What to produce: Please report how many lines in the records below contain "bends". Reply with the number alone.

Provided data:
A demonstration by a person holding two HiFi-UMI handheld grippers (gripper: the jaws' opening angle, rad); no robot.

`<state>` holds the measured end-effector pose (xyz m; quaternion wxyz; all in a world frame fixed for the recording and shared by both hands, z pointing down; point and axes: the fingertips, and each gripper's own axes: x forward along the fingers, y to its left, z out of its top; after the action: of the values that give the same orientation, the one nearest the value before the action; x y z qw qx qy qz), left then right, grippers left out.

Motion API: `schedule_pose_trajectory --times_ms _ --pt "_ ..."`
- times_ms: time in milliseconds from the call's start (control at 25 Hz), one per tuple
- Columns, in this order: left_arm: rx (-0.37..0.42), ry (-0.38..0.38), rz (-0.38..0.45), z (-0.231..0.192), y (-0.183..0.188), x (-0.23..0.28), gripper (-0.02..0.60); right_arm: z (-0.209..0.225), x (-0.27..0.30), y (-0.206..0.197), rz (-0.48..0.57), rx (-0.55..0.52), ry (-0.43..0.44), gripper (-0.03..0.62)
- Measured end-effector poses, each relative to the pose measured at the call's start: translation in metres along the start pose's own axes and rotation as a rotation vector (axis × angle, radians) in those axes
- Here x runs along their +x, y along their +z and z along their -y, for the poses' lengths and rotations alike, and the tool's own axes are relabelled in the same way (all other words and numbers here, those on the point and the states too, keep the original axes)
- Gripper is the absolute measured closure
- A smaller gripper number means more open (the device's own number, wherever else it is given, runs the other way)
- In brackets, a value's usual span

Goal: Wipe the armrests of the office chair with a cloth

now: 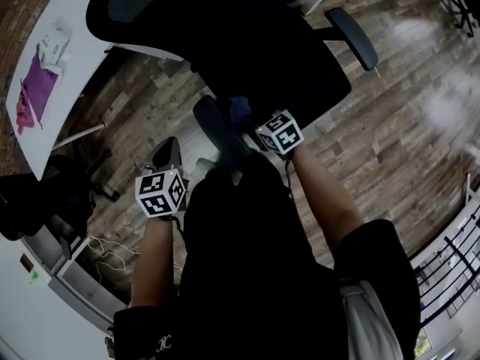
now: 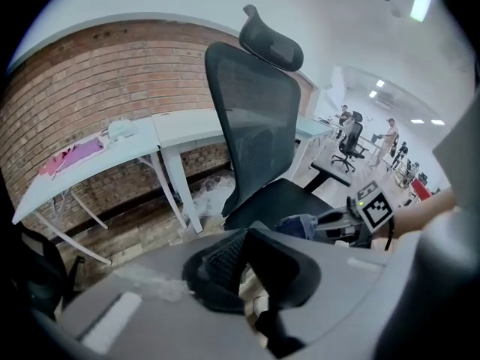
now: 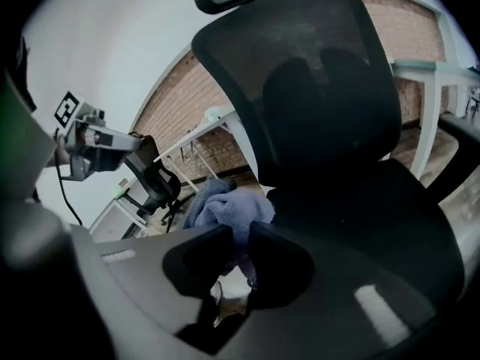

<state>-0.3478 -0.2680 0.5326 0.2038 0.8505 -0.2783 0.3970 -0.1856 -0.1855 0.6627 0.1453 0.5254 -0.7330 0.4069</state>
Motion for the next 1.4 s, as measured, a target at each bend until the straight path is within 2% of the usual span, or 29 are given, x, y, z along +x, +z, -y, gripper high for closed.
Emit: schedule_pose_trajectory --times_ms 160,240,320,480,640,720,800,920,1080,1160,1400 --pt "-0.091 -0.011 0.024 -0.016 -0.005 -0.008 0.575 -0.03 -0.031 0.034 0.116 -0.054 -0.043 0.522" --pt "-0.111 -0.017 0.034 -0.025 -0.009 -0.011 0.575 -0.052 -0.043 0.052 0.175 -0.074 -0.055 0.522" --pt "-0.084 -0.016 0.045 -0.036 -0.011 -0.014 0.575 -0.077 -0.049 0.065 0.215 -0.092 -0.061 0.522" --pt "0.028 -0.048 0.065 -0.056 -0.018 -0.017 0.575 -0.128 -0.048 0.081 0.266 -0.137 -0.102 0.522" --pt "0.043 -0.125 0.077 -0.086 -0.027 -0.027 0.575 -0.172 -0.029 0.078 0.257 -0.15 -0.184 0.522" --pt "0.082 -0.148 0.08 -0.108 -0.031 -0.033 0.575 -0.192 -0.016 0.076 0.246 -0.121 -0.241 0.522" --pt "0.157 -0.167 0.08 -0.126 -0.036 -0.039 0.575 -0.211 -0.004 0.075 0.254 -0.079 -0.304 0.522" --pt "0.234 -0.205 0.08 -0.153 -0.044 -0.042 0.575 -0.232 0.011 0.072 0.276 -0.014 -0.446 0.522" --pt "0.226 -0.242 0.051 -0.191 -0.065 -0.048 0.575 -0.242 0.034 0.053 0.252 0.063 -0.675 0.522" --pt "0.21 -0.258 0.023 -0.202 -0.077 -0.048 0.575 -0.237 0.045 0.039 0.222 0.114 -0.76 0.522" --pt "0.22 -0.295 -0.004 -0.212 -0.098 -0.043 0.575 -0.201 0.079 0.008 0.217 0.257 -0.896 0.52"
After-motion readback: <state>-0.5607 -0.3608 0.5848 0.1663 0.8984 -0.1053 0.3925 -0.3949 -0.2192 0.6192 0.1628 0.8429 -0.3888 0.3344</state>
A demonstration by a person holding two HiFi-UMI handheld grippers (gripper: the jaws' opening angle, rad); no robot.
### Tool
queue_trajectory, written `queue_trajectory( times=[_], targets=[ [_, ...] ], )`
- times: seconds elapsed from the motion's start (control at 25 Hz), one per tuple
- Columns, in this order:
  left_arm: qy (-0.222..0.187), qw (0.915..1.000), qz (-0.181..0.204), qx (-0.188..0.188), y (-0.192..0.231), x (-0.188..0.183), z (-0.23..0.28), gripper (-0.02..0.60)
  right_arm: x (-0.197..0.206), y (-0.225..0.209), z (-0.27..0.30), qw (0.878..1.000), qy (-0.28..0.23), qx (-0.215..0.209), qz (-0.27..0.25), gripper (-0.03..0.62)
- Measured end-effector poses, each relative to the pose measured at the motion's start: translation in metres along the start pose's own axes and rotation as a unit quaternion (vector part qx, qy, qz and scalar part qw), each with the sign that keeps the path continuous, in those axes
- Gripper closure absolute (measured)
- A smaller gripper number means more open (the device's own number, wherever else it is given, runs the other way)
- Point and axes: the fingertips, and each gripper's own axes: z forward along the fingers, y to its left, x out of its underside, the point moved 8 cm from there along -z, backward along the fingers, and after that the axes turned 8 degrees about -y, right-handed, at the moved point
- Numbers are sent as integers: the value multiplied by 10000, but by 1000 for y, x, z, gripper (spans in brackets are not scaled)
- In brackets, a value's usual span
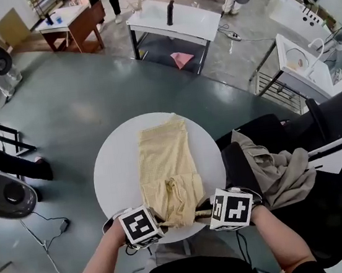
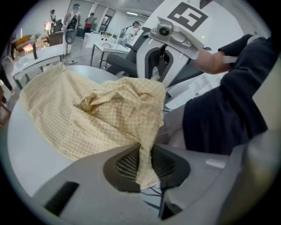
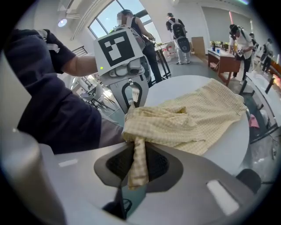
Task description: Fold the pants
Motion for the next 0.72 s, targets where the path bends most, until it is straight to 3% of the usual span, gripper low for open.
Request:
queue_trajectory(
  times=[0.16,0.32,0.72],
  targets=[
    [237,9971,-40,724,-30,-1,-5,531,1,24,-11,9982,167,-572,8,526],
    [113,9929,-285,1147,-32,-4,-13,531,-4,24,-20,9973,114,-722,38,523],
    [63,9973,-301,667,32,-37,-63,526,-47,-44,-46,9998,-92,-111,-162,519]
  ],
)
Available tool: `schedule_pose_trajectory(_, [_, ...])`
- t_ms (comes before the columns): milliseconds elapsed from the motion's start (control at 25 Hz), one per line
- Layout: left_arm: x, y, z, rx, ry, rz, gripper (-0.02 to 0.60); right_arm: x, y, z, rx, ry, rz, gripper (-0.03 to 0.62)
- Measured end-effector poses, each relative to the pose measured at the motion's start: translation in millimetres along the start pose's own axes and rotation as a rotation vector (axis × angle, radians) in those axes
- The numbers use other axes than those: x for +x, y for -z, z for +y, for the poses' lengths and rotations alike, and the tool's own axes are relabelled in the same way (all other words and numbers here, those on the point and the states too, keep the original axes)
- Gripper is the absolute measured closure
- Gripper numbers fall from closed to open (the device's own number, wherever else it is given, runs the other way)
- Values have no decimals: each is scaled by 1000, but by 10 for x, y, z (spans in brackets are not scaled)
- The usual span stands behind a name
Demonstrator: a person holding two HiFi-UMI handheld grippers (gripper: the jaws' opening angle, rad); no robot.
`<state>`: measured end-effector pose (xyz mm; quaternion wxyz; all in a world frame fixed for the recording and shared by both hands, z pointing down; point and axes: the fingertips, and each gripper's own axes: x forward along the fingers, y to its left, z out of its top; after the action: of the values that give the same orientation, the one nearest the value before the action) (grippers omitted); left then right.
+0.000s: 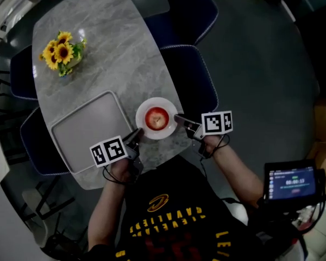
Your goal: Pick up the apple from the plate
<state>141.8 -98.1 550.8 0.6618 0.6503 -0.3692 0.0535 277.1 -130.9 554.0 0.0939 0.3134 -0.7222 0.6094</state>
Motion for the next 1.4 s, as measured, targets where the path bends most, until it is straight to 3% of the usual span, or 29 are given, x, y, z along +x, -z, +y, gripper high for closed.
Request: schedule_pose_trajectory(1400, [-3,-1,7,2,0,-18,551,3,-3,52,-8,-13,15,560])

Completed exercise: 2